[Task description]: From the first line of the entries below to the line with "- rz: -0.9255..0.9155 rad", give each line again exactly.

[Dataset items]
-- Opening Marker --

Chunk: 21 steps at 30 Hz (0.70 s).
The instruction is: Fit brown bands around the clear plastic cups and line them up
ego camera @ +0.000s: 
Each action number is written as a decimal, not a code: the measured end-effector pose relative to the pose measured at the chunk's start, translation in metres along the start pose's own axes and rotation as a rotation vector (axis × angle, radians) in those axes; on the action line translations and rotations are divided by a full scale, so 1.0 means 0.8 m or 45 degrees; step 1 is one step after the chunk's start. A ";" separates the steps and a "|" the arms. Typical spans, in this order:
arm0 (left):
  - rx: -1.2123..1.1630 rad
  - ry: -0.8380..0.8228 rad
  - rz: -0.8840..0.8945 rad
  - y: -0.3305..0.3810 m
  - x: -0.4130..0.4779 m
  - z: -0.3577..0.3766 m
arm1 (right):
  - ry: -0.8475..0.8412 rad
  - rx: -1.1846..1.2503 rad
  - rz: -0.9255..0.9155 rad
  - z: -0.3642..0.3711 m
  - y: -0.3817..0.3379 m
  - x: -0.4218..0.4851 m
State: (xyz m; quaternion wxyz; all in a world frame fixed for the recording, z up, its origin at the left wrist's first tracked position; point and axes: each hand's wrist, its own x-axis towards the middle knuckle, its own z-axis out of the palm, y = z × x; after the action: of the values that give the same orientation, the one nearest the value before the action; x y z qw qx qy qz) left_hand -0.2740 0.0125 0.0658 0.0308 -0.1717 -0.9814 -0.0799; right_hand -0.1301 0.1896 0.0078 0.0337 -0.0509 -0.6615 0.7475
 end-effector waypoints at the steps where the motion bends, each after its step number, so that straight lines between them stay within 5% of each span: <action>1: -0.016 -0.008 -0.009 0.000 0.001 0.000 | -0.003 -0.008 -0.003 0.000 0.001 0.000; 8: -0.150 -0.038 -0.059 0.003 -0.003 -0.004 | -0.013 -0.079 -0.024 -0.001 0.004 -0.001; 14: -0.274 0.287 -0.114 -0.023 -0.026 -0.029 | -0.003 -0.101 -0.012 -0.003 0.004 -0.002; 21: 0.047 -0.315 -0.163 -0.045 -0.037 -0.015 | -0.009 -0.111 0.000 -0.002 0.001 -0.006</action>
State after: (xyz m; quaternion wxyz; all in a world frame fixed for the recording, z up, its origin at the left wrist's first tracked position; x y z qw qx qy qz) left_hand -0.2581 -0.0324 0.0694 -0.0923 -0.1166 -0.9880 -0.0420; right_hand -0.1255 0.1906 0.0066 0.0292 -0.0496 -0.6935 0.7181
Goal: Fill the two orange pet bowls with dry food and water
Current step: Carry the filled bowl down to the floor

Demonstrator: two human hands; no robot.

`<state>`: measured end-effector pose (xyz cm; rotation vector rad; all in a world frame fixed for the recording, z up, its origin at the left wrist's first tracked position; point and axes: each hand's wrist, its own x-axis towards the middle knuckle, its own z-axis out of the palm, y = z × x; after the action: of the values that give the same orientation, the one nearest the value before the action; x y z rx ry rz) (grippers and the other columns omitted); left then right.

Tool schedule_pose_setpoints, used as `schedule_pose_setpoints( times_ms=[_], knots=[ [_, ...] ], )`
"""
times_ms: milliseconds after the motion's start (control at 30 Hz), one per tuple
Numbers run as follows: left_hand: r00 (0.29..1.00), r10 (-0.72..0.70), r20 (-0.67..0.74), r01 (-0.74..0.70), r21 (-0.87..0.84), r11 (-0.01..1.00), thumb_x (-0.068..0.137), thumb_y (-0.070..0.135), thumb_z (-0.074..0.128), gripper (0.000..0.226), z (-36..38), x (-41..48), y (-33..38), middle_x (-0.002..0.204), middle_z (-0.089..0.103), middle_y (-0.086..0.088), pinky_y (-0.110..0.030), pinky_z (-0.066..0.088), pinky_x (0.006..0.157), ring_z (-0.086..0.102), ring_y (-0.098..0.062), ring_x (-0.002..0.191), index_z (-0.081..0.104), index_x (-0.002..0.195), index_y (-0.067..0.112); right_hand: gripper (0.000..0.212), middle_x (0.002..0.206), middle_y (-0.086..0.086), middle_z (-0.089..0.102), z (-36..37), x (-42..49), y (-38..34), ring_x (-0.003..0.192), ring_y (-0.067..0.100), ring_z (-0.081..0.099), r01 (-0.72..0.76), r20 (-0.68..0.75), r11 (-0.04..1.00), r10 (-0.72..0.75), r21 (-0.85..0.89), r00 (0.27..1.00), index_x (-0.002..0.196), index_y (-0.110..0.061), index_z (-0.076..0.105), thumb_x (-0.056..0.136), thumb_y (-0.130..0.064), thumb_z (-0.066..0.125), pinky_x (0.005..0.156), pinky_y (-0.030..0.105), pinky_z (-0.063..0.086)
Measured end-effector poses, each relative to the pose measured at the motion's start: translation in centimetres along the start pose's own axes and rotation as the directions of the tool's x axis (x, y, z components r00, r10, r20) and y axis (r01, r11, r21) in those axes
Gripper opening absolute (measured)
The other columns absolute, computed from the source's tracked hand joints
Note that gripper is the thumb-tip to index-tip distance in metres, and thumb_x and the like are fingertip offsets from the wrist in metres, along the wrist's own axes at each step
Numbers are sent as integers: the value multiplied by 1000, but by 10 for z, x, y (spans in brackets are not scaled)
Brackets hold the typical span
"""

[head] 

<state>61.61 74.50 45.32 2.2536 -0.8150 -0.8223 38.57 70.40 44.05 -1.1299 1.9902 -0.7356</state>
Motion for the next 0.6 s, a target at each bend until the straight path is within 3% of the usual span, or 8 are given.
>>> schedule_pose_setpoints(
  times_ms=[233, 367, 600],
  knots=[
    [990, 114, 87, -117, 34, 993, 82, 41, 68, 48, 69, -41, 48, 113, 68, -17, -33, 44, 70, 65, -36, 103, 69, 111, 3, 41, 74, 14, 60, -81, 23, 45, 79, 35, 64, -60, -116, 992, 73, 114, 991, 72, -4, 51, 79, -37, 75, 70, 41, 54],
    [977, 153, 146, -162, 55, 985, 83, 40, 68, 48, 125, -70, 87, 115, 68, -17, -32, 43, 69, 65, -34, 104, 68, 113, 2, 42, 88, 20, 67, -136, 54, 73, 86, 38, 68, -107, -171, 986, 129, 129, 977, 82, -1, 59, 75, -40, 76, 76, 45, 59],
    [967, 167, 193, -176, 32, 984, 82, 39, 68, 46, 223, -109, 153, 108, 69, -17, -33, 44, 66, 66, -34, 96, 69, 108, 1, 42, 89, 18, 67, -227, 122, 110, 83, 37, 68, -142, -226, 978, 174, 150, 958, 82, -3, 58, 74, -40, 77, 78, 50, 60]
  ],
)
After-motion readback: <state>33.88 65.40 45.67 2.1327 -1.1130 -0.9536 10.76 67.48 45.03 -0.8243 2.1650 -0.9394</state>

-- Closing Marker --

[Solved exercise]:
Chunk: 21 steps at 30 Hz (0.70 s).
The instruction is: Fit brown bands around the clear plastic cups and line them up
ego camera @ +0.000s: 
Each action number is written as a decimal, not a code: the measured end-effector pose relative to the pose measured at the chunk's start, translation in metres along the start pose's own axes and rotation as a rotation vector (axis × angle, radians) in those axes; on the action line translations and rotations are divided by a full scale, so 1.0 means 0.8 m or 45 degrees; step 1 is one step after the chunk's start. A ";" separates the steps and a "|" the arms. Typical spans, in this order:
arm0 (left):
  - rx: -1.2123..1.1630 rad
  - ry: -0.8380..0.8228 rad
  - rz: -0.8840..0.8945 rad
  - y: -0.3305..0.3810 m
  - x: -0.4130..0.4779 m
  - z: -0.3577..0.3766 m
arm1 (right):
  - ry: -0.8475..0.8412 rad
  - rx: -1.1846..1.2503 rad
  - rz: -0.9255..0.9155 rad

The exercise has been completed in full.